P.S.: And next time please name the uploaded pictures in a usefull way. (Don't worry, I will do that later for the pictures uploaded by you today)
Hey @tmomas, I've updated picture 5.
I was hoping I could edit the names after uploading (can't see that option).
Thanks in advance for renaming them
Can you post your entire firewall setup for us following along?
edit: do you know if any additional setup is required if DNS over TLS was setup for your LAN?
FYI - I have renamed the pictures and also moved the page to https://openwrt.org/docs/guide-user/network/wifi/guestwifi/guestwifi_dumbap ('-' is not a word separator in the wiki, therefore replaced with '_')
Hey @glik22,
the entire firewall setup is at step 4a & 4b at
https://openwrt.org/docs/guide-user/network/wifi/guestwifi/guestwifi_dumbap
Everything else I haven't touched and is as it is out of the box.
For a visual representation you can check out step 3 at the webinterface config.
Also I haven't set up DNS of TLS (or HTTPS), but as I quickly scrolled the web and I think
if you set up your DNS server to 1.1.1.1 (i.e. cloudflare) they take care of it.

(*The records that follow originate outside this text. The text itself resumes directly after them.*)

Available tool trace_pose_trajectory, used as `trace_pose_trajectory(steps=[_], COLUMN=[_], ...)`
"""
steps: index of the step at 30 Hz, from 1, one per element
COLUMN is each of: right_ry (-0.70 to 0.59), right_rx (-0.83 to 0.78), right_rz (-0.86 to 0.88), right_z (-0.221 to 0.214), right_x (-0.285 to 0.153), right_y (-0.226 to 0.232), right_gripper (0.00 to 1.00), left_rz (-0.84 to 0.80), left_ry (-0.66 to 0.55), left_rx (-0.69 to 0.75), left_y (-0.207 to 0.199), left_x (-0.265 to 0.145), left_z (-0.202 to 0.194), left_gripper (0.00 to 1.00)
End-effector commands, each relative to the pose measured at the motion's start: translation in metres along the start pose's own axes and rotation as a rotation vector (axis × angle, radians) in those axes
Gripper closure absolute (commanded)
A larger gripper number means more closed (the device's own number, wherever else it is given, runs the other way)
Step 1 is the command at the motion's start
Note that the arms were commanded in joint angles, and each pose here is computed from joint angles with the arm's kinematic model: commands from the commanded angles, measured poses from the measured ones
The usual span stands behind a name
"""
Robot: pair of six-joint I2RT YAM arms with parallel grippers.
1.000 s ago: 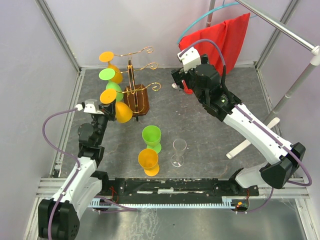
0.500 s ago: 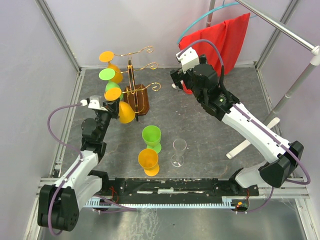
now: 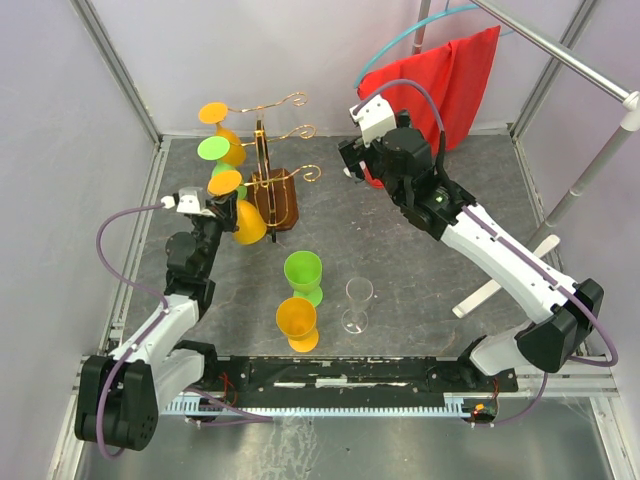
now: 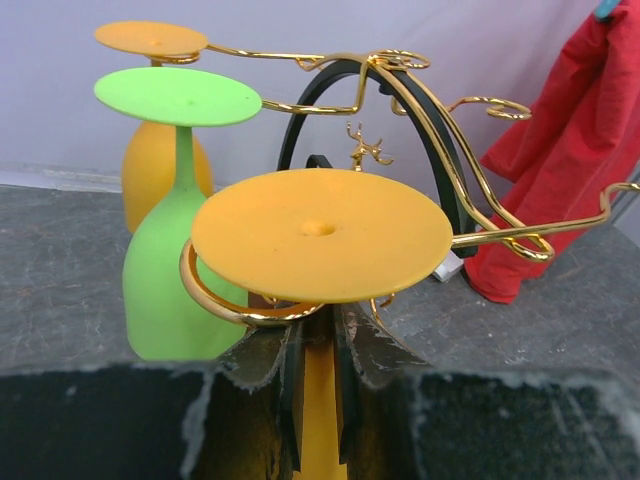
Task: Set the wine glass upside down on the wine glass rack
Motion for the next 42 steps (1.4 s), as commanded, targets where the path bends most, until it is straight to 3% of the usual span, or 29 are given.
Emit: trace_pose_trajectory(steps=[1, 16, 37, 42], right_ry=[-0.057, -0.047, -0.030, -0.029], right_rx=[0.036, 0.032, 0.060, 0.066], right_rz=[-0.012, -0.009, 0.009, 0.013], right_z=[0.020, 0.016, 0.009, 0.010], right_x=[-0.002, 0.001, 0.009, 0.009], right_y=[-0.006, -0.006, 0.002, 0.002], right_gripper=[0.02, 0.02, 0.01, 0.01], left_rz=[0.090, 0.179, -0.019, -0.031], left_ry=[-0.105, -0.091, -0.033, 0.000], left_rx=[0.040, 0.101, 0.065, 0.075], left_y=[0.013, 0.028, -0.005, -0.007], left_x=[0.005, -0.022, -0.020, -0.023], left_z=[0.029, 0.030, 0.004, 0.002], left_gripper=[0.97, 0.97, 0.97, 0.68])
Point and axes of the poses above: each gripper's point midway between its finger pads, its own x axis out along the fingers, its own y axis along the line the jaws close on, z = x × y, the point moved 2 cm from there along -x, back along the fingers, and after that the axes turned 4 degrees about x, right-handed, at the moved point
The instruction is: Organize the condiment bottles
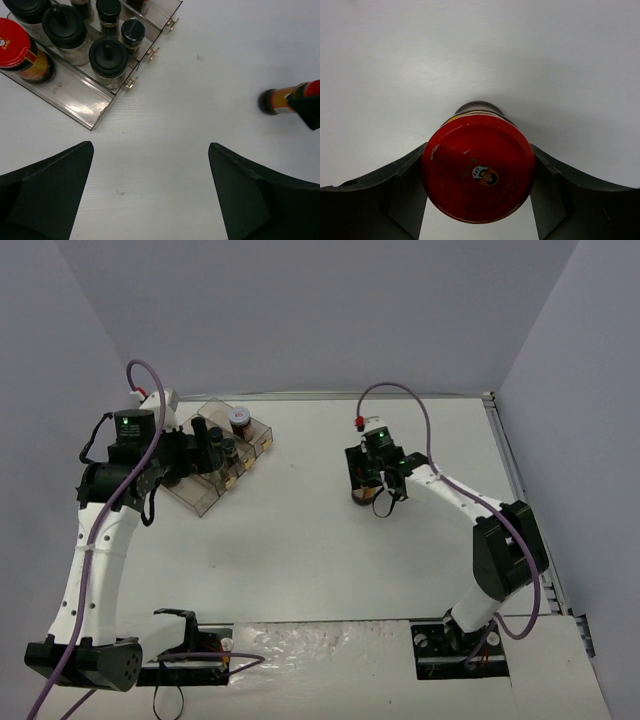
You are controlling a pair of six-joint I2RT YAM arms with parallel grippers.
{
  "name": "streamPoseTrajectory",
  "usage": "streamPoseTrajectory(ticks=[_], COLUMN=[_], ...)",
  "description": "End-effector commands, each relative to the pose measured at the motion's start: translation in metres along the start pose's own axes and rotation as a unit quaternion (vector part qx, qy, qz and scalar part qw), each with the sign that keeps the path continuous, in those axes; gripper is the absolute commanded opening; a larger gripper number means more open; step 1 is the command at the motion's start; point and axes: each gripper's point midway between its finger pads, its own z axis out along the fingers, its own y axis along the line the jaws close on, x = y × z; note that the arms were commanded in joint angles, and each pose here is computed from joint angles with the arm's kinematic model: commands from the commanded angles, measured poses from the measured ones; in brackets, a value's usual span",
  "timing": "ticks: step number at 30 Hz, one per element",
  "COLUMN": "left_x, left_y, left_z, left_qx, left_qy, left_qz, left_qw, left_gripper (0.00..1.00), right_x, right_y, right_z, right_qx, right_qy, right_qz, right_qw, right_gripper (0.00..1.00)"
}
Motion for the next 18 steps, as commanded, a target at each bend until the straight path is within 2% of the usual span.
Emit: streamPoseTrajectory(ticks=[1, 5, 13, 15, 17, 18], left_x=[-0.032, -0.031, -0.019, -0.017, -0.014, -0.014], left_y=[-0.016, -0.018, -0.047, -0.056, -0.059, -0.060], left_z=[-0.015, -0.016, -0.014, -0.013, -0.011, -0.011], left_qx=[0.027, 0.029, 0.083, 0.097, 0.102, 0.103], left_qy=[-0.056, -0.057, -0.050, -0.051, -0.050, -0.051], left_qz=[0.019, 0.024, 0.045, 0.055, 0.055, 0.055], left_qw=[0.998, 0.998, 0.994, 0.992, 0.992, 0.992], left_gripper=[0.97, 0.97, 0.97, 0.97, 0.97, 0.97], right_x=[-0.048, -0.025, -0.001, 0.006, 0.010, 0.011], right_y=[0.124, 0.188, 0.229, 0.231, 0.231, 0.230], right_z=[-0.052, -0.047, -0.043, -0.044, -0.045, -0.046], right_qx=[-0.157, -0.211, -0.234, -0.235, -0.235, -0.237], right_qy=[-0.107, -0.094, -0.102, -0.101, -0.100, -0.099], right_qz=[-0.089, -0.150, -0.210, -0.229, -0.234, -0.235], right_qw=[0.978, 0.961, 0.944, 0.939, 0.938, 0.937], right_gripper=[0.00, 0.00, 0.01, 0.10, 0.37, 0.37])
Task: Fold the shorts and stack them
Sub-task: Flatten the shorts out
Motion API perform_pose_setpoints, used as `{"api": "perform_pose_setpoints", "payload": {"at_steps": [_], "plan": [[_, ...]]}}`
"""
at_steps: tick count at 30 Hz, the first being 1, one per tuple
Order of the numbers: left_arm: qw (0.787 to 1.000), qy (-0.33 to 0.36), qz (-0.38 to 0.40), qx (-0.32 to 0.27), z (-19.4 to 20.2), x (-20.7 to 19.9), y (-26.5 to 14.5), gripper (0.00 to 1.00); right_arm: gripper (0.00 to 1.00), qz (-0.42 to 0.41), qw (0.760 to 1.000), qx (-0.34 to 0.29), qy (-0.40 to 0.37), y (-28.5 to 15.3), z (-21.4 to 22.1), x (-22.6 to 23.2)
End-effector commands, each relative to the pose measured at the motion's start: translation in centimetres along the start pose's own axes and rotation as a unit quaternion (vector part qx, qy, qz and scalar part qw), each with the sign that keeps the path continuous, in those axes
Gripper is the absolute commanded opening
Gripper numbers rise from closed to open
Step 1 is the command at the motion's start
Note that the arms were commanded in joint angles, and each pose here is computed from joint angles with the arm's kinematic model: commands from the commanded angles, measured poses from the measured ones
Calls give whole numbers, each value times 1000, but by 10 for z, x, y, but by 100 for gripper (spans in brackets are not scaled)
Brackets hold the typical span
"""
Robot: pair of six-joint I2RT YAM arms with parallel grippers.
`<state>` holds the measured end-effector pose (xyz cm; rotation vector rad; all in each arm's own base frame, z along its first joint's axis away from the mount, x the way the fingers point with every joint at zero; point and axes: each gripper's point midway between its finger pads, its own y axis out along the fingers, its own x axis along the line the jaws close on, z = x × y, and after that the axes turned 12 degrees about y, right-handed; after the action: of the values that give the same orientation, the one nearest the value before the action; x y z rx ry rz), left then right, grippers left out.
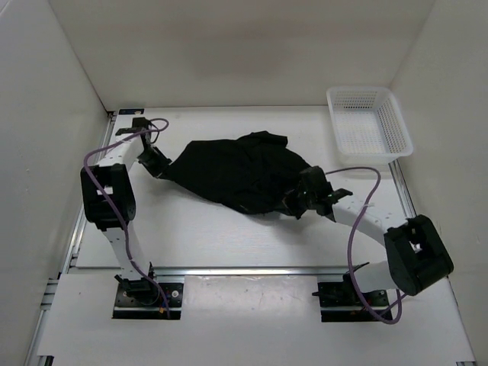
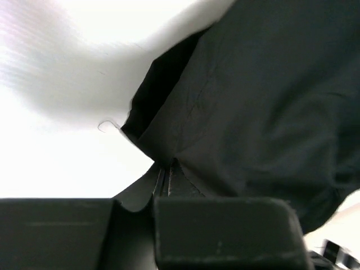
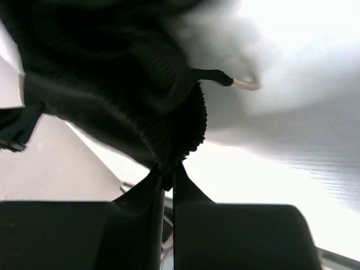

Don't know much about setting up a self-hosted DNS resolver, you could try setting up a Pi-Hole
as your DNS server which comes with many benefits.
https://scotthelme.co.uk/securing-dns-across-all-of-my-devices-with-pihole-dns-over-https-1-1-1-1/
Less to do with openWRT than with pihole.
p.s.
thanks @tmomas
This topic was automatically closed 10 days after the last reply. New replies are no longer allowed.